R-3: NFC Normalization

All text MUST be normalized to NFC (RFC 5198) before transmission.

  • Producers MUST emit NFC-normalized text.
  • Consumers SHOULD verify NFC normalization on input.
  • String comparison at integration boundaries MUST compare NFC-normalized forms.
  • NFKC or NFKD MUST NOT be applied at integration boundaries - compatibility decomposition is lossy.

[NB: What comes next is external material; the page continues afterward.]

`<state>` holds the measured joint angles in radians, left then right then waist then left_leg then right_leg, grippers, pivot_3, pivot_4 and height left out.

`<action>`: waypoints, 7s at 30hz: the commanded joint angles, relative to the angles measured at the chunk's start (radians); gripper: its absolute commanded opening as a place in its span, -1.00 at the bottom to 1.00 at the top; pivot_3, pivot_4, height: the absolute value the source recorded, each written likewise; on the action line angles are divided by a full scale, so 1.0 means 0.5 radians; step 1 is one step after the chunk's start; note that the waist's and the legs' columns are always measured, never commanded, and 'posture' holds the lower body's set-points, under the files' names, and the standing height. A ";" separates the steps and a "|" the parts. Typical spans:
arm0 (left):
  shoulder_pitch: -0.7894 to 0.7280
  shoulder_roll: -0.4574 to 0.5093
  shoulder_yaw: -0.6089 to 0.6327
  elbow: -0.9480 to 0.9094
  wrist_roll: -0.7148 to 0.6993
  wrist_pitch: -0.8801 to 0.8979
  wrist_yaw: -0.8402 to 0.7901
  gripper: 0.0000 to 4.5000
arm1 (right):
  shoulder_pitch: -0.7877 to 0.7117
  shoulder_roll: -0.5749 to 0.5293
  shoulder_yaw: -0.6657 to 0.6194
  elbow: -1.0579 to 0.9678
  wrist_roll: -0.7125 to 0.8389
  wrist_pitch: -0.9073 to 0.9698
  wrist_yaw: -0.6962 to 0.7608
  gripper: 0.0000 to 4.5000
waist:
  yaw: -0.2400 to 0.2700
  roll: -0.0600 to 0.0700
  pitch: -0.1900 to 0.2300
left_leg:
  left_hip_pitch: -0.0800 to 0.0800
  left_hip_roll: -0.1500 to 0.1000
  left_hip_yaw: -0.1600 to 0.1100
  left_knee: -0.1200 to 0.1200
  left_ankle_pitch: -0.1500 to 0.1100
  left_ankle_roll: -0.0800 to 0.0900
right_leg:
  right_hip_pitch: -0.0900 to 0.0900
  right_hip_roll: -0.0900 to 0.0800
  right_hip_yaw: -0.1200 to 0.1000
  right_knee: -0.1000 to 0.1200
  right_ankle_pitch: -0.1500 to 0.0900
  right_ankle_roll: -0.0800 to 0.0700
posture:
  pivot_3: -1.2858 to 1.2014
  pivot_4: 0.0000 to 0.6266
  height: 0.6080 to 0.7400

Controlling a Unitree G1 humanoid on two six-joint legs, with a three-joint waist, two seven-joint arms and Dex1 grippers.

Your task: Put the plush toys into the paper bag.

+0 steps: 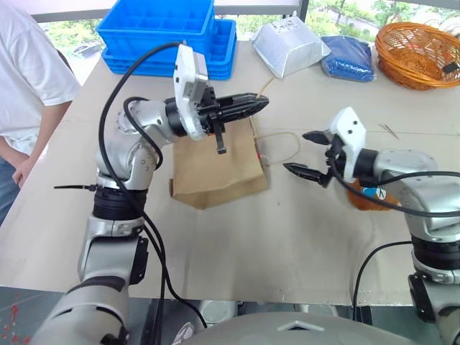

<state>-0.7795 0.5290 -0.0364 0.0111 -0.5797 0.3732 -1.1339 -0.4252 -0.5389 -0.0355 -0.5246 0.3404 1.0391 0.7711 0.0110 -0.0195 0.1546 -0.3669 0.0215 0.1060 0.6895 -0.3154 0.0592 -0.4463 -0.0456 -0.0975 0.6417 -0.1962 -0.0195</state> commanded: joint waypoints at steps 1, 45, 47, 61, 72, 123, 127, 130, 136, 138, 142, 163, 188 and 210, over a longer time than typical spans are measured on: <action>-0.062 0.090 -0.031 -0.005 0.089 -0.160 -0.214 -1.00 | 0.051 -0.083 -0.117 -0.140 0.092 0.079 -0.056 0.99 | -0.008 0.000 0.000 | 0.000 0.000 0.000 0.000 0.000 0.000 | 0.000 0.001 0.000 0.000 0.000 0.000 | 0.03 -0.52 1.00; 0.316 0.205 0.177 -0.322 0.064 -0.012 0.045 -1.00 | -0.124 0.289 -0.116 0.248 0.496 0.349 -0.515 -0.98 | -0.047 0.000 0.001 | 0.000 0.000 -0.003 -0.002 0.000 0.000 | 0.000 0.002 0.003 0.001 0.000 0.001 | 0.03 -0.52 1.00; 0.280 0.195 0.186 -0.300 0.050 -0.002 0.047 -1.00 | -0.089 0.251 -0.201 0.185 0.524 0.332 -0.517 -0.98 | -0.043 0.000 0.001 | 0.000 0.000 -0.004 -0.002 0.000 0.000 | 0.000 0.002 0.002 0.001 0.000 0.001 | 0.03 -0.52 1.00; -0.300 -0.054 -0.066 0.255 0.243 -0.401 -0.302 -1.00 | 0.185 -0.460 -0.362 -0.066 0.400 0.281 -0.499 0.98 | -0.010 0.000 0.001 | -0.004 -0.001 -0.003 -0.001 0.000 0.000 | 0.000 0.002 0.002 -0.002 -0.001 0.001 | 0.03 -0.52 1.00; -0.098 -0.154 -0.076 0.051 0.227 -0.324 -0.158 -1.00 | 0.591 -1.111 -0.178 -0.045 0.356 0.341 -0.253 0.98 | -0.019 -0.006 0.002 | 0.000 0.001 -0.003 -0.001 0.000 0.000 | 0.001 0.005 0.007 -0.001 -0.008 0.013 | 0.03 -0.52 1.00; 0.214 -0.133 0.090 -0.468 -0.022 0.170 0.316 -1.00 | -0.306 0.015 0.742 0.732 -0.057 -1.315 0.404 0.82 | -0.004 -0.006 0.002 | -0.003 0.000 -0.008 0.008 0.000 0.000 | 0.002 0.002 0.001 0.002 -0.002 0.004 | 0.03 -0.52 1.00; 0.257 -0.086 0.133 -0.486 -0.037 0.188 0.323 -1.00 | -0.165 -0.112 0.566 0.515 -0.028 -1.196 0.332 0.82 | -0.003 -0.006 0.002 | -0.002 0.001 -0.008 0.008 0.000 0.000 | 0.002 0.003 0.001 0.003 -0.002 0.004 | 0.03 -0.52 1.00; 0.309 -0.028 0.166 -0.508 -0.054 0.200 0.316 -1.00 | -0.021 -0.206 0.314 0.245 0.124 -0.957 0.219 0.82 | 0.001 -0.006 0.002 | -0.003 0.001 -0.008 0.008 0.000 0.000 | 0.002 0.002 0.001 0.003 -0.002 0.004 | 0.03 -0.52 1.00; 0.326 -0.002 0.170 -0.508 -0.058 0.181 0.309 -1.00 | 0.077 -0.166 -0.025 0.002 0.518 -0.116 -0.170 0.82 | 0.000 -0.006 0.002 | -0.002 0.001 -0.010 0.009 0.000 0.000 | 0.003 0.002 0.001 0.003 -0.002 0.004 | 0.03 -0.52 1.00; 0.322 -0.005 0.169 -0.503 -0.054 0.170 0.309 -1.00 | 0.067 -0.113 -0.030 0.031 0.553 0.147 -0.313 0.82 | 0.001 -0.006 0.002 | -0.002 0.001 -0.010 0.010 0.000 0.000 | 0.003 0.002 0.001 0.004 -0.002 0.003 | 0.03 -0.52 1.00; 0.323 -0.001 0.173 -0.513 -0.061 0.165 0.304 -1.00 | -0.056 0.141 -0.066 0.233 0.576 0.462 -0.562 0.82 | -0.007 -0.006 0.002 | -0.002 0.001 -0.009 0.010 0.000 0.000 | 0.003 0.003 0.001 0.004 -0.002 0.003 | 0.03 -0.52 1.00; 0.447 0.075 0.250 -0.736 -0.133 0.246 0.448 -1.00 | -0.223 0.078 0.027 0.474 0.443 0.430 -0.646 0.82 | -0.005 -0.005 0.002 | -0.005 0.000 -0.011 0.009 0.000 0.001 | 0.002 0.003 0.001 0.003 -0.002 0.004 | 0.03 -0.52 1.00; 0.351 -0.106 0.533 -0.462 -0.391 0.357 0.827 -1.00 | -1.162 0.409 -0.935 0.514 1.299 1.036 -0.807 -0.96 | -0.021 0.000 0.003 | -0.007 0.000 -0.014 0.009 0.000 0.000 | 0.000 0.004 0.000 0.007 -0.001 0.002 | 0.03 -0.52 1.00; 0.180 -0.137 0.468 -0.359 -0.315 0.320 0.871 -1.00 | -1.268 0.481 -1.176 0.571 1.598 0.999 -1.175 -0.96 | -0.049 0.005 0.004 | -0.021 -0.001 -0.016 0.013 0.000 0.001 | -0.009 0.004 -0.002 0.006 -0.001 0.003 | 0.03 -0.52 1.00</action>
<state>-0.6314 0.4538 0.1542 -0.1472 -0.7043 0.5272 -0.7177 -1.0283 -0.2665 -0.6299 -0.2046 1.1086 1.5624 0.1906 -0.0136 -0.0170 0.1564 -0.3787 0.0210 0.0973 0.6963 -0.3153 0.0595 -0.4518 -0.0440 -0.0989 0.6450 -0.1968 -0.0181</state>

R-4: BOM (Byte Order Mark) Handling

The UTF-8 BOM (EF BB BF) MUST be handled per format:

FormatBOM RuleRationale
JSONMUST NOT be presentRFC 8259 forbids it
XMLMAY be present; parsers MUST tolerateXML spec permits BOM
CSVSHOULD be present for spreadsheet interopRequired for UTF-8 detection in common tools
Protocol Buffers / gRPCMUST NOT be presentBinary framing; BOM is meaningless
GraphQLMUST NOT be presentSpec treats BOM as insignificant
Plain text (logs, config)SHOULD NOT be presentBreaks concatenation and Unix tools
HTTP bodiesMUST NOT be present in JSON/API responsesRedundant with Content-Type header

If a BOM is encountered where forbidden, the system MUST strip it before processing and MAY log a warning.

R-5: Encoding Declaration

The encoding MUST be declared through the appropriate mechanism:

SurfaceDeclaration Mechanism
HTTP responsesContent-Type header with charset=utf-8
HTTP requestsContent-Type header MUST include charset=utf-8 for text payloads
XML documents<?xml version="1.0" encoding="UTF-8"?> MUST be present
HTML documents<meta charset="UTF-8"> MUST appear within first 1024 bytes
CSV filesUTF-8 BOM as first bytes; text/csv; charset=utf-8 in HTTP
Event payloadsSchema registry or envelope MUST declare encoding
Message queuesMessage metadata MUST declare charset=utf-8
gRPC / ProtobufImplicit - string type is defined as UTF-8
File transfersFilename convention or manifest MUST declare encoding

R-6: Rejection Policy

Systems receiving data at integration boundaries MUST validate encoding:

  • API gateways MUST reject non-UTF-8 payloads with HTTP 400 and a descriptive error.
  • Event consumers MUST route non-UTF-8 messages to a dead-letter queue and emit an alert.
  • File processors MUST reject non-UTF-8 files and log the detected encoding.
  • Batch jobs MUST fail the individual record (not the entire batch) and report violations in the summary.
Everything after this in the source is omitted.